Alongside delivering technology licensing, Axens will also supply the basic engineering design package, catalysts, adsorbents, proprietary equipment, training, and technical services for the project.

A value of the contract was not disclosed.

This latest contract for the refinery’s expansion follows NRL’s recent respective awards to Lummus Technology LLC and Chevron Lummus Global LLC—a partnership of Chevron USA Inc. and Lummus Technology—to provide technology licensing, basic engineering, and additional services for a new Indmax petrochemical fluidized catalytic cracking (PFCC) unit and LC-FINING ebullating-bed residue hydrocracking platform—including an integrated vacuum gas oil hydrotreater—to be added as part of the project (OGJ Online, Feb. 9, 2021; Feb. 4, 2021).

Expansion overview

Part of the government of India’s Hydrocarbon Vision 2030 initiative to help meet growing demand of petroleum products in northeastern India, NRL’s refinery expansion—which will increase overall crude oil processing capacity at Numaligarh by 6 million tpy to 9 million tpy—is scheduled to be completed by 2024.

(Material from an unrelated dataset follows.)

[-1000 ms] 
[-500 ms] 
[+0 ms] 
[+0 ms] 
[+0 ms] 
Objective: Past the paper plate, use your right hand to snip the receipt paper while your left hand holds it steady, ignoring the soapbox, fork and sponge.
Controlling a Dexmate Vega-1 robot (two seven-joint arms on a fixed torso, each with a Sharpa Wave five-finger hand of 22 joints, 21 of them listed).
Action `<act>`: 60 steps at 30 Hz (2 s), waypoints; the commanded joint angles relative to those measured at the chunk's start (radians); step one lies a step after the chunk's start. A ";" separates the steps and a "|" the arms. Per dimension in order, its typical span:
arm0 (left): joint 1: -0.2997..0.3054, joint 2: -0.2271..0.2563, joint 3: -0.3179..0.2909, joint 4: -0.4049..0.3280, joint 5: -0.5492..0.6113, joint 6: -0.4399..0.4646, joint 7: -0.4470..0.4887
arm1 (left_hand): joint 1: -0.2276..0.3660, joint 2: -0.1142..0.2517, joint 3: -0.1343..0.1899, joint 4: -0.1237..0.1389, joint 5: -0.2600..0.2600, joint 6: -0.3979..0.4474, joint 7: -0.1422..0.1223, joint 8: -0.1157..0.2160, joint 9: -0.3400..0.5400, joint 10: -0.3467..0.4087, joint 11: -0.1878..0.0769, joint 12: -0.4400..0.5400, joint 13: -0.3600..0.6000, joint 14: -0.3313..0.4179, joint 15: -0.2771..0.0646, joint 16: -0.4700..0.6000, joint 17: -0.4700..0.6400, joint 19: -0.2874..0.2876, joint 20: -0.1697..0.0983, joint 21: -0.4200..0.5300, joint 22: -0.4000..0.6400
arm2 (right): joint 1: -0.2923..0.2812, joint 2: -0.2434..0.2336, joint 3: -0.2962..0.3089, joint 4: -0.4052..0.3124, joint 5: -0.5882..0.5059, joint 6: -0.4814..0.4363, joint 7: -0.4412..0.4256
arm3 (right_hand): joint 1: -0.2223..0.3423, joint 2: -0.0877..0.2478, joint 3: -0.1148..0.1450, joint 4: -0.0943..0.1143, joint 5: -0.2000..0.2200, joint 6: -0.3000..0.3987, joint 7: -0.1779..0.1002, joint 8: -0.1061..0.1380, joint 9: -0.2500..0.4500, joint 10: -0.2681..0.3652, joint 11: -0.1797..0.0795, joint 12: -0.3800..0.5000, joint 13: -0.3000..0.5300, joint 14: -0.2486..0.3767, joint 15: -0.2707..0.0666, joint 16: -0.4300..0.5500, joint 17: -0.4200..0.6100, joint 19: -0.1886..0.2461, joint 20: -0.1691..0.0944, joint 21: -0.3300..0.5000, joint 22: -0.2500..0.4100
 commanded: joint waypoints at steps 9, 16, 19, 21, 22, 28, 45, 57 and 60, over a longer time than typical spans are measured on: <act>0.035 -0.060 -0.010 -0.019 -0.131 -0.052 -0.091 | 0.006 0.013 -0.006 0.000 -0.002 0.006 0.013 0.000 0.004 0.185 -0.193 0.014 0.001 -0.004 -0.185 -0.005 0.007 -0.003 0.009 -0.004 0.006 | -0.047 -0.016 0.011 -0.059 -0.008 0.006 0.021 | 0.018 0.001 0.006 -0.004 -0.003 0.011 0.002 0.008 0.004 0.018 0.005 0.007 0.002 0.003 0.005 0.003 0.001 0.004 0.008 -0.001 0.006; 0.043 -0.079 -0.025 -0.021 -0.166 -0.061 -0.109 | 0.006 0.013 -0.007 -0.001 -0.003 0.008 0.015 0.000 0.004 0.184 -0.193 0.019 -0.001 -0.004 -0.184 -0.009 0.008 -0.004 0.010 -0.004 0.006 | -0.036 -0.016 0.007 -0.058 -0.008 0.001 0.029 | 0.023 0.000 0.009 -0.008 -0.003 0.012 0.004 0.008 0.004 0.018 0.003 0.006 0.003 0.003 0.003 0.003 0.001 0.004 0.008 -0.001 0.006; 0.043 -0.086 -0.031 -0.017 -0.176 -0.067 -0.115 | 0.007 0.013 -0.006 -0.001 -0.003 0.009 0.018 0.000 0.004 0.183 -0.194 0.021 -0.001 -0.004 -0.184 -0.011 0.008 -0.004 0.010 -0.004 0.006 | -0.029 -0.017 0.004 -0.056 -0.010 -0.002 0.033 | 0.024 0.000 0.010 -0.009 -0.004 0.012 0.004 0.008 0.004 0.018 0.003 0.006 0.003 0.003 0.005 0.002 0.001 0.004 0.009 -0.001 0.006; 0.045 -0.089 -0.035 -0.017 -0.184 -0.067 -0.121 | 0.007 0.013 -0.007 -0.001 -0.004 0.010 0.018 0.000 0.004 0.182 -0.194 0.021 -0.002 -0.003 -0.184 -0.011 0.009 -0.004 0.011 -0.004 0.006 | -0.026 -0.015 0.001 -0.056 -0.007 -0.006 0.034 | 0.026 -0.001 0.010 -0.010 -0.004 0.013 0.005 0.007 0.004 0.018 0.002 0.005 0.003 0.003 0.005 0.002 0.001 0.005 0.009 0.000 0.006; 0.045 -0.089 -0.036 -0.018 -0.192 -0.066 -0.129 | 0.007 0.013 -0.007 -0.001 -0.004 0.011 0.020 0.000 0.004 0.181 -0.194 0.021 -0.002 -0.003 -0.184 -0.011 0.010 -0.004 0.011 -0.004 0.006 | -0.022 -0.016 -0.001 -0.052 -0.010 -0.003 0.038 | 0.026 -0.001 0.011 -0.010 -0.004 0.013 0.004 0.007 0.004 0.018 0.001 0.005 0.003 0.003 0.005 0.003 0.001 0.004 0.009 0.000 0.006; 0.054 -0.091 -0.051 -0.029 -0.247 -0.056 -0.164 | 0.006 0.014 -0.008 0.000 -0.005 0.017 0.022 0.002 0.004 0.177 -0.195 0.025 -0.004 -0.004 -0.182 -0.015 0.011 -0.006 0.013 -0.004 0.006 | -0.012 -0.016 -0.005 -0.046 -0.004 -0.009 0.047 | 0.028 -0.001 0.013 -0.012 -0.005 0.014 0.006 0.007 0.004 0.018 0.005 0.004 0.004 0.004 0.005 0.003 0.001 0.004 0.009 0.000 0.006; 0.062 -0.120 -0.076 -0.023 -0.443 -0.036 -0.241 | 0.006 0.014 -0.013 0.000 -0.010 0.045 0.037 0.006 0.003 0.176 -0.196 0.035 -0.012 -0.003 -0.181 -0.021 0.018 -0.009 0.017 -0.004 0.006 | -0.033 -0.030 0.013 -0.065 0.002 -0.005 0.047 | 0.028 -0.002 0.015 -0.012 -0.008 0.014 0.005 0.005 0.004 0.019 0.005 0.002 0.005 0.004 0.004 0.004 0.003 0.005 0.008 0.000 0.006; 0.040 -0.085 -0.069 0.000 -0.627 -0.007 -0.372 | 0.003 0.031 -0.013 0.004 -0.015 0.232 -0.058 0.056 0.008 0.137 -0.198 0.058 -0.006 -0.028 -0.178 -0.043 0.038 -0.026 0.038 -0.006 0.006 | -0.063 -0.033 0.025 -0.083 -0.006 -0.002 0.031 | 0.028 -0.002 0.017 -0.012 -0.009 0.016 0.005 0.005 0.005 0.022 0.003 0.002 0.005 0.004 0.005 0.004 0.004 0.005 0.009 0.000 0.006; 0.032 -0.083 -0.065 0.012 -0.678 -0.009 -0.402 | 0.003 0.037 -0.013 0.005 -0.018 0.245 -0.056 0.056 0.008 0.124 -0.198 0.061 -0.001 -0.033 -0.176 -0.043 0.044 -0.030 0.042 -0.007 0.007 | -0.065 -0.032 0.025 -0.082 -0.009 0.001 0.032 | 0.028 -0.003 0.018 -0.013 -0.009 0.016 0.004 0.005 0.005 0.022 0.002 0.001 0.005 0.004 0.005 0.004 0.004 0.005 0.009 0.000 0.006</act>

Officially approved by India’s Cabinet Committee on Economic Affairs in January 2019, the originally planned 225.94 billion-rupee Numaligarh expansion—which also will include construction of a 180,750-b/d, 1,398-km crude pipeline from Paradip to Numaligarh, as well as a 120,500-b/d, 654-km products pipeline from Numaligarh to Siliguri—subsequently required an additional investment of 41.65 billion rupees to complete for a revised overall project cost of 267.59 billion rupees, according to NRL.

According to a February 2020 environmental impact assessment for the refinery’s expansion completed by Engineers India Ltd. (EIL), the project—which will involve construction of a new refining unit at the site designed to process imported sour crudes—will add the following major units and capacities at Numaligarh:

  • Combined crude-vacuum distillation unit (with naphtha stabilizer); 6 million tpy.
  • Naphtha hydrotreating unit; 1.2 million tpy.
  • CCR unit; 750,000 tpy.
  • Naphtha isomerization unit; 500,000 tpy.
  • PFCC unit; 1.95 million tpy.
  • FCC gasoline hydrotreating (desulfurization) unit; 580,000 tpy.
  • Diesel hydrotreating unit; 3.55 million tpy.
  • Hydrogen generation unit; 95,000 tpy.
  • Residue upgrading unit (ebulated bed, with vacuum gas oil hydrotreater); 2 million tpy.
  • LPG treating unit; unavailable.
  • Fuel gas treating unit; unavailable.
  • Sour-water stripping unit; unavailable.
  • Amine regeneration unit; unavailable.
  • Sulfur recovery unit, tail-gas treatment unit; 230,000 tpy each.

The project additionally will involve a revamp of the refinery’s existing 300,000-tpy delayed coking unit to increase its processing capacity to 570,000 tpy, according to EIL.

NRL’s owners include Bharat Petroleum Corp. Ltd. (61.65%), Oil India Ltd. (26%), and the government of Assam (12.35%).